Badges for Student Choice – Not Revolutionary (Yet), But Positive

One informed risk I’ve taken this year is the introduction of badges in my AP Literature and Composition classes. After a semester,  the reviews are positive – many students appreciated the opportunity to branch out and try something a bit different.

These badges replaced an outside reading requirement and allowed for student choice of both material and assessment type, something difficult to accomplish in an externally moderated course like the AP or IB. While the badges may not have provided whee-fun! responses per se, the respect afforded by choice improved the classroom environment in what can sometimes be a bit of a slog through content and repetitive writing types.

Less than five students chose to read outside of class for their badge. Far and away the most popular badge was the Internet Enlightenment badge, and it led to great discussions with students about their social media presences. As an “edtech” wonk, the depth and breadth of these conversations was surprising; I couldn’t predict student responses. Kids obviously chose this badge for its ease, which is perfect, because it made them change their behavior online, or at least change their privacy settings.

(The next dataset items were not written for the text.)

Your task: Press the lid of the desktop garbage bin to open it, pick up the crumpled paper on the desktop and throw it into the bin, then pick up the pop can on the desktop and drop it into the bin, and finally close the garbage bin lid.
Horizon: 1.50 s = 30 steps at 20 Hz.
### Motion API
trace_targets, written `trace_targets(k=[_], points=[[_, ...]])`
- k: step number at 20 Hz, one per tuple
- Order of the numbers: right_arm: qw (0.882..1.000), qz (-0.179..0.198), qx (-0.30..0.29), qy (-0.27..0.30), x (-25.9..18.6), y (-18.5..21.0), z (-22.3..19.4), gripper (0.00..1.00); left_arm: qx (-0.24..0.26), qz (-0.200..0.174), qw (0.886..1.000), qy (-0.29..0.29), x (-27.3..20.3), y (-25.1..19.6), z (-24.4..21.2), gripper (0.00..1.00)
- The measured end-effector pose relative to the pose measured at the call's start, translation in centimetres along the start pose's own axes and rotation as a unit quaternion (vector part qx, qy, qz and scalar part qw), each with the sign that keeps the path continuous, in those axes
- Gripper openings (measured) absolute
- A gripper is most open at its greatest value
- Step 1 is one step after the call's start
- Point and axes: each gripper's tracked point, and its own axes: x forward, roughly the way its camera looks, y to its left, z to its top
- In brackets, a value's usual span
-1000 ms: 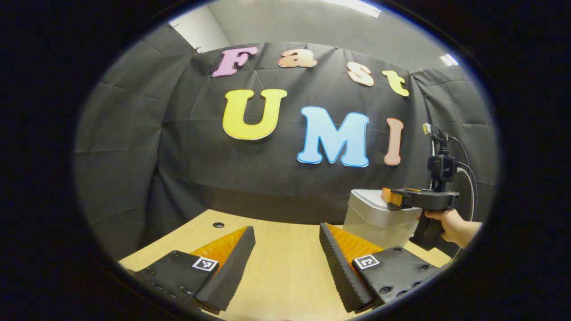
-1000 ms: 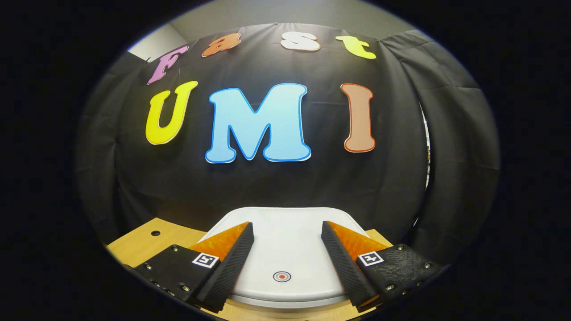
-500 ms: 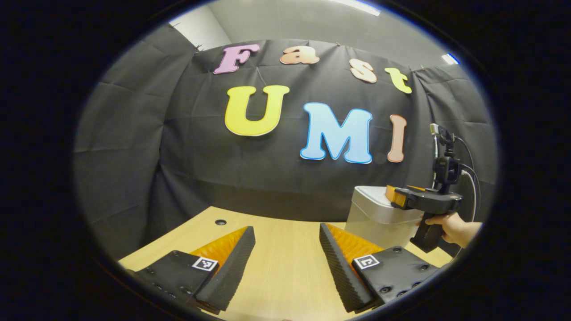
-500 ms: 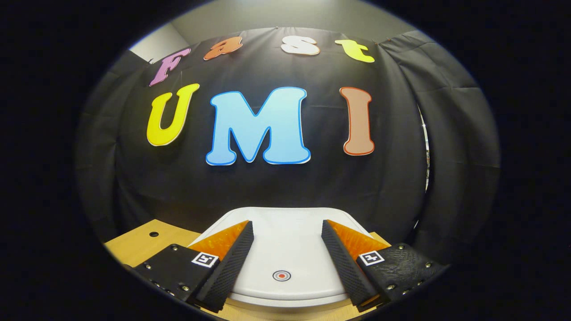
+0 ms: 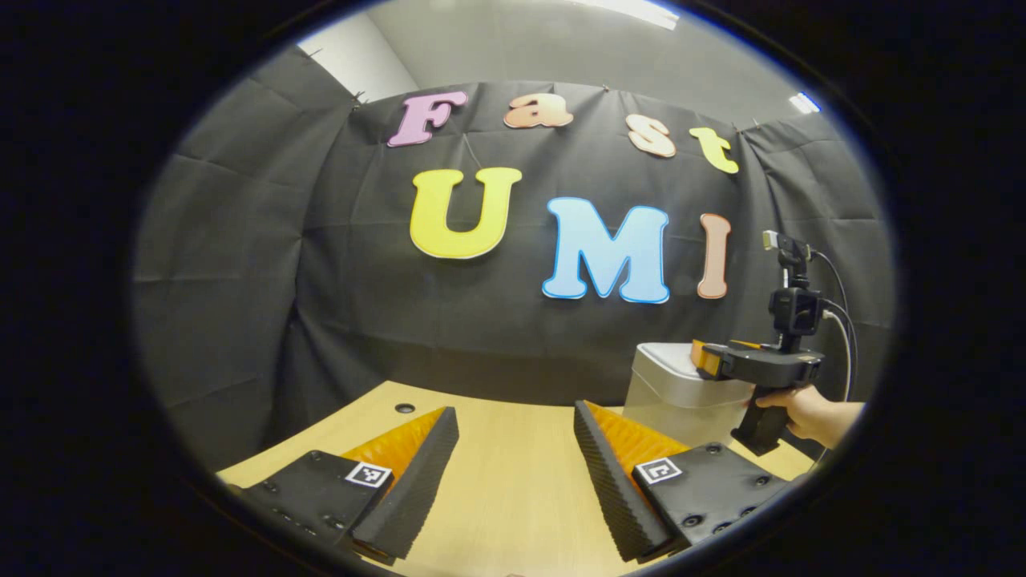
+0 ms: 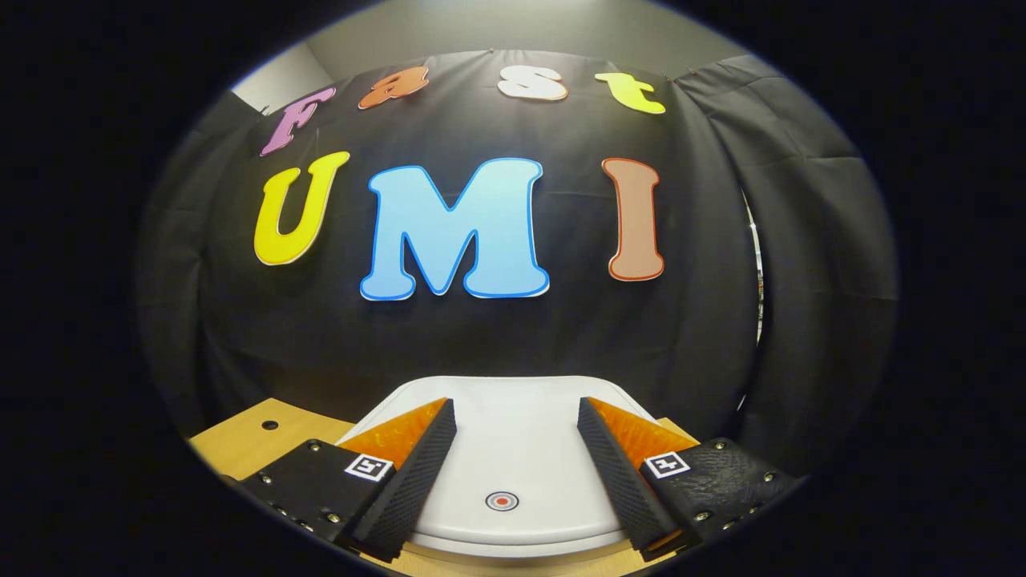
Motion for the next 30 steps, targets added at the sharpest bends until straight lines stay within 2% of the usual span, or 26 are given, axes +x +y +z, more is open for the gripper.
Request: trace_targets(k=[7, 11, 14, 18, 30], points=[[0.999, 0.014, 0.006, 0.029, -2.8, -0.1, -0.3, 0.98, 0.013, 0.019, 1.0, -0.01, -1.4, -1.3, 0.8, 0.95], [0.998, 0.047, -0.013, 0.039, -5.4, 0.3, -0.5, 0.98, 0.017, 0.022, 0.999, -0.019, -1.7, -3.2, 1.1, 0.95], [0.997, 0.07, -0.02, 0.04, -8.4, 0.8, -0.5, 0.98, 0.016, 0.018, 1.0, -0.018, -1.7, -4.5, 0.6, 0.94], [0.996, 0.081, -0.024, 0.025, -12.4, 1.2, 0.4, 0.97, 0.024, -0.001, 1.0, -0.019, -1.6, -5.7, 0.4, 0.95], [0.997, 0.064, -0.036, 0.004, -18.2, 3.6, 0.4, 0.97, 0.03, -0.035, 0.999, -0.026, -0.9, -4.1, 0.5, 0.96]])
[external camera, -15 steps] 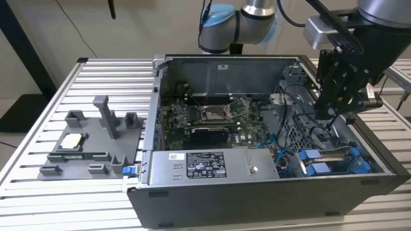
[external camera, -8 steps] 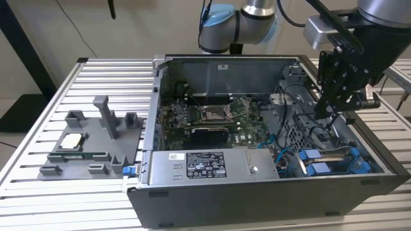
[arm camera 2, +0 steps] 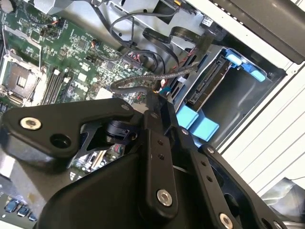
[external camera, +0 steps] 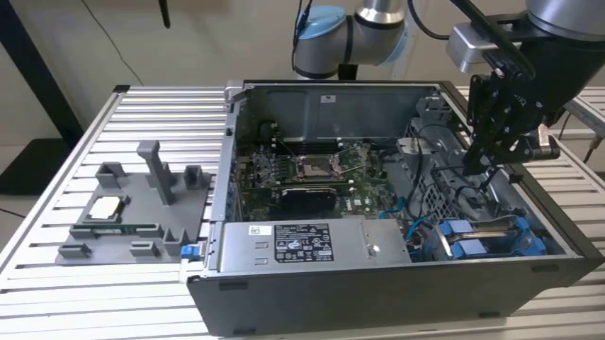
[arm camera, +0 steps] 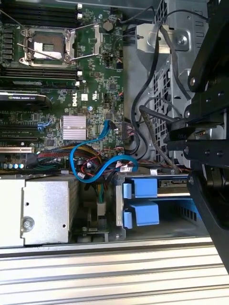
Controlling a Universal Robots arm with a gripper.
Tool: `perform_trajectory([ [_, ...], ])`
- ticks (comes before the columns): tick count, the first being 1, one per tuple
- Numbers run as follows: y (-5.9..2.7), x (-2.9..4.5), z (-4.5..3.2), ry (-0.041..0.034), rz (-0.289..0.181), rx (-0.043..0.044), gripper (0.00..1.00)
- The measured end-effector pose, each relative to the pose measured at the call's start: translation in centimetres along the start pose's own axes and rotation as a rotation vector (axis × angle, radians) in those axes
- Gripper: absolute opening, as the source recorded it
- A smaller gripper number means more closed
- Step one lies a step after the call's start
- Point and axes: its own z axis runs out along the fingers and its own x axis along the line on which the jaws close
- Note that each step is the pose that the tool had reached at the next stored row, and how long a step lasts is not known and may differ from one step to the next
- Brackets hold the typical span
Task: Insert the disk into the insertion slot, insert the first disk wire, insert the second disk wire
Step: 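Insert the first disk wire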
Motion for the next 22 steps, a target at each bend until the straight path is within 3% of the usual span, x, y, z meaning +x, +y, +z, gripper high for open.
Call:
perform_trajectory([
  [9,-0.16,0.04,0.12,0.0002,0.000,-0.0009,0.19],
  [22,-1.95,0.79,1.00,0.0053,0.001,-0.0127,0.19],
])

One concept that repeated through the conversations was the idea of “parking” social media personas for later use in life. If a kid isn’t using Google+ today, she sees that she may in two years, so she wants to keep that space “clean.” Pretty informative perspective, really. Spaces like Facebook are useful in the same way that my daughters’ playroom is useful for containing the mess in our flat, but the girls will outgrow this space someday.

The coolest badge was clearly the Starving Artist. I received beautiful digital art from a student on one of my favorite novels, Siddartha by Herman Hesse. Students made paintings and drawings based on all sorts of novels, including Kafka on the Shore, which impressed me. One student even made a dress of white chiffon with a belt made of real chains spray-painted gold on the basis of her outstanding reading of “The Lady of Shallott” by Tennyson. This young lady arranged a model and blew my mind with the rigor and specificity of her analytic argument, connecting throughout to the text specifically. Her rationale is a stellar example of literary argument.

While she wasn’t happy with the final result of the dress, she made it, and it was cool. Additionally, she reflected specifically on what she would do differently next time. All of this made my day, but it’s the display of fine literary argumentation produced through the pursuit of the badge that makes me so happy. Self-selected, this assignment rang true and captured the student, leading to excellent, meaningful practice. This didn’t happen for every student, but it will in other assessment contexts. When it happens once, I’m stoked.

Other students extended the classroom into other directions, resulting in learning that I value, and that many of them valued. If the badges doesn’t advance toward our AP Lit goals, I’m okay with that. In terms of the partially successful requirement that these badges replaced, I’m happier with the greater proportion of success created by the badges so far.